◆ **TASK INSTRUCTIONS**
Would you please copy each line of the data in which the string "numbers" occurs?

Start of COLLECTED DATA

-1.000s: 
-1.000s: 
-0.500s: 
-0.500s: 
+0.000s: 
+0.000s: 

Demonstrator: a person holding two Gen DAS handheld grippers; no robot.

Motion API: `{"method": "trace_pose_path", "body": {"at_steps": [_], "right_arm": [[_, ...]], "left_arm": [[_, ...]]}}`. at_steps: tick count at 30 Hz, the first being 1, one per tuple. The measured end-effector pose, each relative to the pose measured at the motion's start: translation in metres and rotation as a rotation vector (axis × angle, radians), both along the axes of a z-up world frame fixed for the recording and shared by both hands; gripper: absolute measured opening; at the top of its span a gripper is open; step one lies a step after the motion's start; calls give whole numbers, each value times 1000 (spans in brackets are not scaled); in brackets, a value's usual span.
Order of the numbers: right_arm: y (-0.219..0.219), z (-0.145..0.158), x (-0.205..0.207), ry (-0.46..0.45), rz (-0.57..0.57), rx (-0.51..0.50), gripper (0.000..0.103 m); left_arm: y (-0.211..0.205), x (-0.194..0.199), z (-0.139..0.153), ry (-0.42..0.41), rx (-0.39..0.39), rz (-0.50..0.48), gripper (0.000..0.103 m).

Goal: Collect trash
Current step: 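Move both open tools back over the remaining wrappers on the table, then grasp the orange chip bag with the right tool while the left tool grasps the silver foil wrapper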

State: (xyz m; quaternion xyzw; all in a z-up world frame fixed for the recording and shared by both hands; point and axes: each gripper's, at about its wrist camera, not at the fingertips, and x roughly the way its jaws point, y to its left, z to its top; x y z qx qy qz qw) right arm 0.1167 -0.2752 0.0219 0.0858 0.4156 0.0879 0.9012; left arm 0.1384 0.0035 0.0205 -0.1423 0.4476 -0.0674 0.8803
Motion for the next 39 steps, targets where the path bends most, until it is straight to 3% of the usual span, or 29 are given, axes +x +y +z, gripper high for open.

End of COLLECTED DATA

◆ **OUTPUT OF THE EXERCISE**
Motion API: `{"method": "trace_pose_path", "body": {"at_steps": [_], "right_arm": [[_, ...]], "left_arm": [[_, ...]]}}`. at_steps: tick count at 30 Hz, the first being 1, one per tuple. The measured end-effector pose, each relative to the pose measured at the motion's start: translation in metres and rotation as a rotation vector (axis × angle, radians), both along the axes of a z-up world frame fixed for the recording and shared by both hands; gripper: absolute measured opening; at the top of its span a gripper is open; step one lies a step after the motion's start; calls give whole numbers, each value times 1000 (spans in brackets are not scaled); in brackets, a value's usual span.
Order of the numbers: right_arm: y (-0.219..0.219), z (-0.145..0.158), x (-0.205..0.207), ry (-0.46..0.45), rz (-0.57..0.57), rx (-0.51..0.50), gripper (0.000..0.103 m); left_arm: y (-0.211..0.205), x (-0.194..0.199), z (-0.139..0.153), ry (-0.42..0.41), rx (-0.39..0.39), rz (-0.50..0.48), gripper (0.000..0.103 m).

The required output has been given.